Page history last edited by PBworks 12 years, 9 months ago

diazepam (Valium)

Class:  Anticonvulsant and sedative


Decription: Diazepam is a benzodiazepine commonly used as an anticonvulsant, hypnotic, and sedative.


Mechanism of Action:   Benzodiazepines bind to Type A gamma-aminobutyric acid, or "GABA" receptors is the brain.
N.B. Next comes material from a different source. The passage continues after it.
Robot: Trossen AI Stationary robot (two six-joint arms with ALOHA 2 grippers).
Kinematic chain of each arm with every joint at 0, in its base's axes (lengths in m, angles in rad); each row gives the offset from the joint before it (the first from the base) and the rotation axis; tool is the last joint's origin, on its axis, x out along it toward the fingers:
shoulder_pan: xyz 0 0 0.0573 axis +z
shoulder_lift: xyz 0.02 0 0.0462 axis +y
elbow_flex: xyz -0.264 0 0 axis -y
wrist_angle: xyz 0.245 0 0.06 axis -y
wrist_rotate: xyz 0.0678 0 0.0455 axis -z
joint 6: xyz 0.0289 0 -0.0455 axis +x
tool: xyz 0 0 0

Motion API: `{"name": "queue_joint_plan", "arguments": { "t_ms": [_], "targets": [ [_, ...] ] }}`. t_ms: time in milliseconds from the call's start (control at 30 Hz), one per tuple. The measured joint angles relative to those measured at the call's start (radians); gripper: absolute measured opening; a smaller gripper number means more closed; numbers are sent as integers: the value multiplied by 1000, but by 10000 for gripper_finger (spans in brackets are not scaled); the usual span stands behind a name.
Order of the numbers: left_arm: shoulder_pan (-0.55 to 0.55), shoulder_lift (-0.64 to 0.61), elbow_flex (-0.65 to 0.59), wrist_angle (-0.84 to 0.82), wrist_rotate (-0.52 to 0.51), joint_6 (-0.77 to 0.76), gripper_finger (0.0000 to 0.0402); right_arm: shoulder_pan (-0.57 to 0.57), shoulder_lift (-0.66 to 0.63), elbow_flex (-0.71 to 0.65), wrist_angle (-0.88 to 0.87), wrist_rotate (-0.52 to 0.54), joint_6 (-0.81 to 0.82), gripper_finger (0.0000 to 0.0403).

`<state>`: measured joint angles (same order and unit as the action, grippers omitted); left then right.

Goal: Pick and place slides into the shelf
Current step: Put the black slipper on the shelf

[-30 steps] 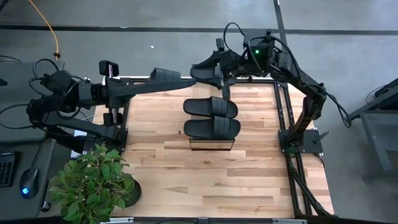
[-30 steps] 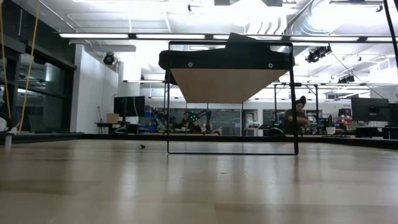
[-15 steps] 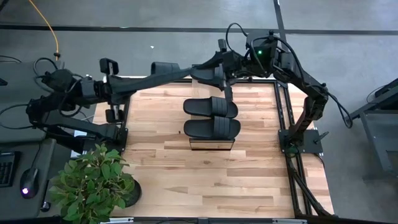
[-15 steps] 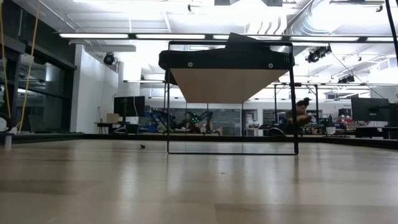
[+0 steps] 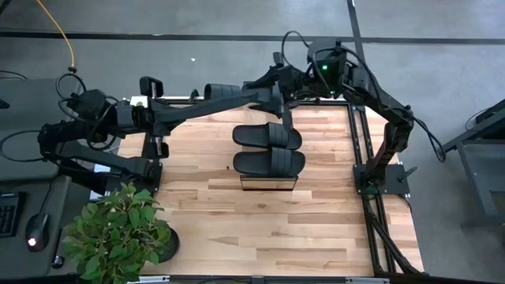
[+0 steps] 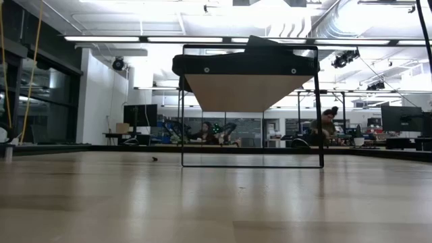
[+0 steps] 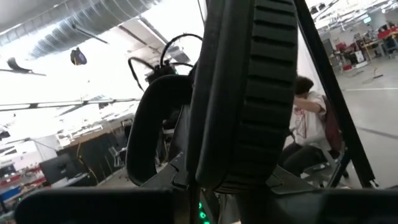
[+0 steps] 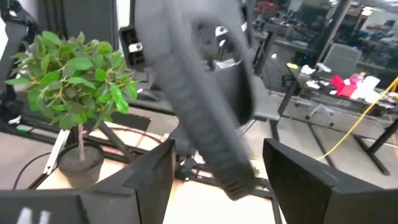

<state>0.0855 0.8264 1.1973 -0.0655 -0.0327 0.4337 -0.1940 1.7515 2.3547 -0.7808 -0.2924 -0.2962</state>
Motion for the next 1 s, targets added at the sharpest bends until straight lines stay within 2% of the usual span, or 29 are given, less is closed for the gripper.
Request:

While benzodiazepines have no direct effect on the receptors, they do potentiate the effects of GABA in the brain.  GABA is the main inhibitory neurotransmitter of the CNS.  Increased levels of GABA cause sedation.  


Common Uses:  Diazepam is most commonly used as an anticonvulsant prehospital but is also used in many other areas.  It is an effective relaxant of skeletal muscles making it useful in orthopedic injuries.  It is also used in the management of anxiety, stress, and tremors associated with alcohol withdrawl.
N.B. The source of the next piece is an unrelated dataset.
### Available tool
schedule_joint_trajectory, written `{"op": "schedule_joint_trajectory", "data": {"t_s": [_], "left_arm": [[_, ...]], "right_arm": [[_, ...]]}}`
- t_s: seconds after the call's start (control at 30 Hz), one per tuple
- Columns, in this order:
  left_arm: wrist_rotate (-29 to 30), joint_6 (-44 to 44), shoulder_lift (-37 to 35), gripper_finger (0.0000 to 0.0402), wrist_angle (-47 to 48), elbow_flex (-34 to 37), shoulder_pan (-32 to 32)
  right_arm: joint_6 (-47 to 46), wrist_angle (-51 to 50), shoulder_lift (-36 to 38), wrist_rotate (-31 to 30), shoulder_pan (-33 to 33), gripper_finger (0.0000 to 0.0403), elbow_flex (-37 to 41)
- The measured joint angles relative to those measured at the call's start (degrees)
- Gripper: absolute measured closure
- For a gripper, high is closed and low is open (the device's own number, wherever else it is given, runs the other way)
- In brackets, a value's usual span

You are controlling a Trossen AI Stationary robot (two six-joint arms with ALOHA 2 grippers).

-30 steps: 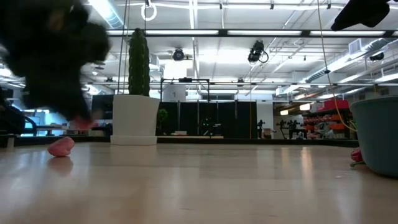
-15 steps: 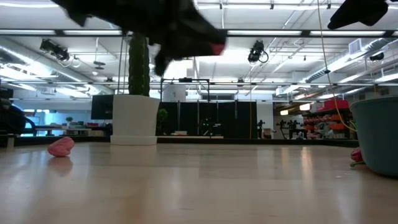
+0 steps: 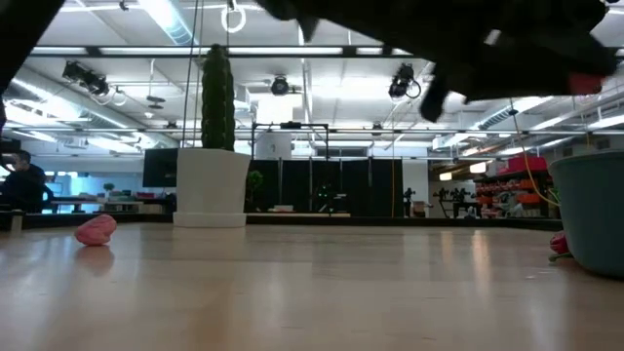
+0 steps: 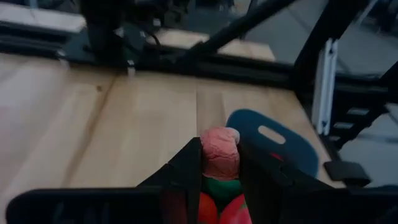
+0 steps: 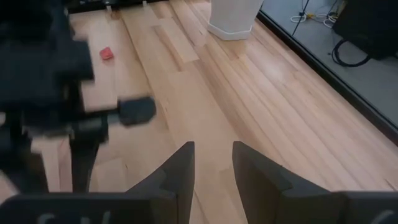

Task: Pick and placing Produce into tupperware
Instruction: Put the peach into the bin

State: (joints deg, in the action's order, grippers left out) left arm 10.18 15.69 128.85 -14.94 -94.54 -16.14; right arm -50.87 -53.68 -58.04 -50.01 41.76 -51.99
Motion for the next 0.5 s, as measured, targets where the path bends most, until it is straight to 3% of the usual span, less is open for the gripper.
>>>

Onset:  1-5 min. (IV),   15-30 min. (IM)

Peak Effects:  15 Min. (IV),   30-45 min. (IM)

Duration:  15-60 min.

Half Life:  20-50 hrs.




  • major motor seizures
  • status epilepticus
  • premedication to cardioversion (induces amnesia)
  • skeletal muscle relaxant
  • acute anxiety states




Contraindications:  Hypersensitivity




  • May require additional doses in the treatment of seizures due to the fast acting nature of the drug. 
  • The injectable form can cause local venous irritation and should only be injected into large veins (anticubital fossa). 
  • Flumazenil (Romazicon), should be available as an antidote. 


  • Seizure management -- 5-10 mg IV in large vein
  • Acute anziety -- 2-5 mg IM
  • Prior to cardioversion -- 5-15 mg IV



IV injections are to be administered by slow push.  No faster than 1 mL / min.

IM injection absorption rates vary.

In rare cases where afore mentioned methods are not available diazepam can be given rectally with a similar onset.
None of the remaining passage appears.